Implications for the Repair Technology Ecosystem

This settlement reflects how the right-to-repair debate is increasingly tied to specific engineering decisions: how devices are designed to accept or reject maintenance workflows, how repair tools are distributed, and how software restrictions affect owner capabilities.

Deere’s plan to expand tool and service availability for the next 10 years could reduce friction for equipment owners, particularly those whose repair histories since 2018 qualify for fund distribution. However, WIRED notes that consumer advocates say the settlement “is still not enough.” The full scope of remaining concerns—such as whether available tools truly enable independent repair under real-world conditions—may require further examination.

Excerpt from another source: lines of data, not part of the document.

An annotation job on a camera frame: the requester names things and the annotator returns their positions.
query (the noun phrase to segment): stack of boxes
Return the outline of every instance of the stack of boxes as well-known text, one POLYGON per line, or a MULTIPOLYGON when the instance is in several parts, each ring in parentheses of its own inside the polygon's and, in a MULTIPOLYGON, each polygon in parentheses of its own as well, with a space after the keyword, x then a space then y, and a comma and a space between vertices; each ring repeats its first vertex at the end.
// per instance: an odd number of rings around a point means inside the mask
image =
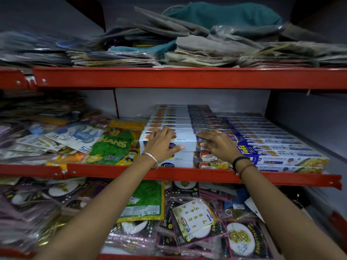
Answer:
MULTIPOLYGON (((229 169, 229 163, 218 160, 210 152, 201 149, 200 143, 205 140, 196 136, 196 133, 210 129, 228 133, 208 105, 158 105, 140 137, 141 153, 144 151, 151 133, 165 126, 176 132, 169 147, 184 145, 185 148, 159 166, 229 169)), ((236 142, 234 135, 229 135, 229 137, 236 142)))
POLYGON ((329 158, 258 113, 215 113, 261 171, 322 173, 329 158))

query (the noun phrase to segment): brown bracelet
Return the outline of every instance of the brown bracelet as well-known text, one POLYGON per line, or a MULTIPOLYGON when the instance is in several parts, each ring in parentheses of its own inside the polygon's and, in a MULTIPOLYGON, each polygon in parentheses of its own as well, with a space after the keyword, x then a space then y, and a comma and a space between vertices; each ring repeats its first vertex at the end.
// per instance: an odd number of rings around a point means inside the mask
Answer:
POLYGON ((241 175, 242 175, 242 173, 245 171, 245 169, 247 169, 248 167, 257 167, 257 166, 255 166, 253 163, 252 163, 252 164, 249 164, 249 165, 246 165, 246 166, 239 172, 239 177, 240 177, 240 179, 242 179, 242 178, 241 178, 241 175))

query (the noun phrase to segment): silver bracelet
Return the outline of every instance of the silver bracelet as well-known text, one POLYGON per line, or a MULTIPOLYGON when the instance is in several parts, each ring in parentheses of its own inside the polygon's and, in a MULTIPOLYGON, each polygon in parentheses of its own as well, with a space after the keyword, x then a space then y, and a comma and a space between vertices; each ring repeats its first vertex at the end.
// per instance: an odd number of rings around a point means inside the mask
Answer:
POLYGON ((142 153, 141 155, 144 155, 144 154, 150 156, 150 157, 155 161, 155 164, 156 164, 157 167, 156 167, 155 169, 151 168, 151 170, 158 170, 159 165, 158 165, 157 160, 153 157, 153 155, 152 155, 152 154, 149 154, 149 153, 147 153, 147 152, 144 152, 144 153, 142 153))

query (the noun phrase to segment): teal cloth
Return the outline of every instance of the teal cloth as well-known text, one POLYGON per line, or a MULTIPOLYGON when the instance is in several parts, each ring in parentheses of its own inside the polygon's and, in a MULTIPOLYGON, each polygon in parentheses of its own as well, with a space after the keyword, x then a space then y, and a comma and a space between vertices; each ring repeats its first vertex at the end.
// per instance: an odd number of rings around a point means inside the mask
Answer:
POLYGON ((164 15, 211 29, 216 25, 281 25, 282 18, 272 9, 255 3, 221 6, 212 3, 190 3, 164 15))
POLYGON ((109 49, 112 52, 144 52, 144 53, 157 53, 158 57, 164 56, 164 53, 173 51, 176 48, 176 40, 172 40, 169 43, 157 45, 150 48, 138 48, 138 47, 127 47, 127 46, 113 46, 109 49))

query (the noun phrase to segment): shelf bracket
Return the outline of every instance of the shelf bracket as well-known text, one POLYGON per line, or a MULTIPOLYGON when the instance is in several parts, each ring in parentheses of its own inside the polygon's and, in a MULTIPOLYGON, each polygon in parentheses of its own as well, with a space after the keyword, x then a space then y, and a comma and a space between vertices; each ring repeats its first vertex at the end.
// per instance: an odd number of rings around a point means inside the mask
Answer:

For the broader industry, the settlement suggests a pattern worth monitoring: as regulation and litigation target repair access, manufacturers may adjust how repair tools are licensed, how authorized repair workflows are defined, and how software restrictions are enforced. Enforcement pressure is multi-front, including consumer litigation, state legislation, and federal action.

In the technology stack of modern equipment, repairability is not solely a hardware design choice. It is also a software access and tooling distribution question. Deere’s settlement puts that question in focus with a tangible $99 million figure and a defined timeline for expanded access.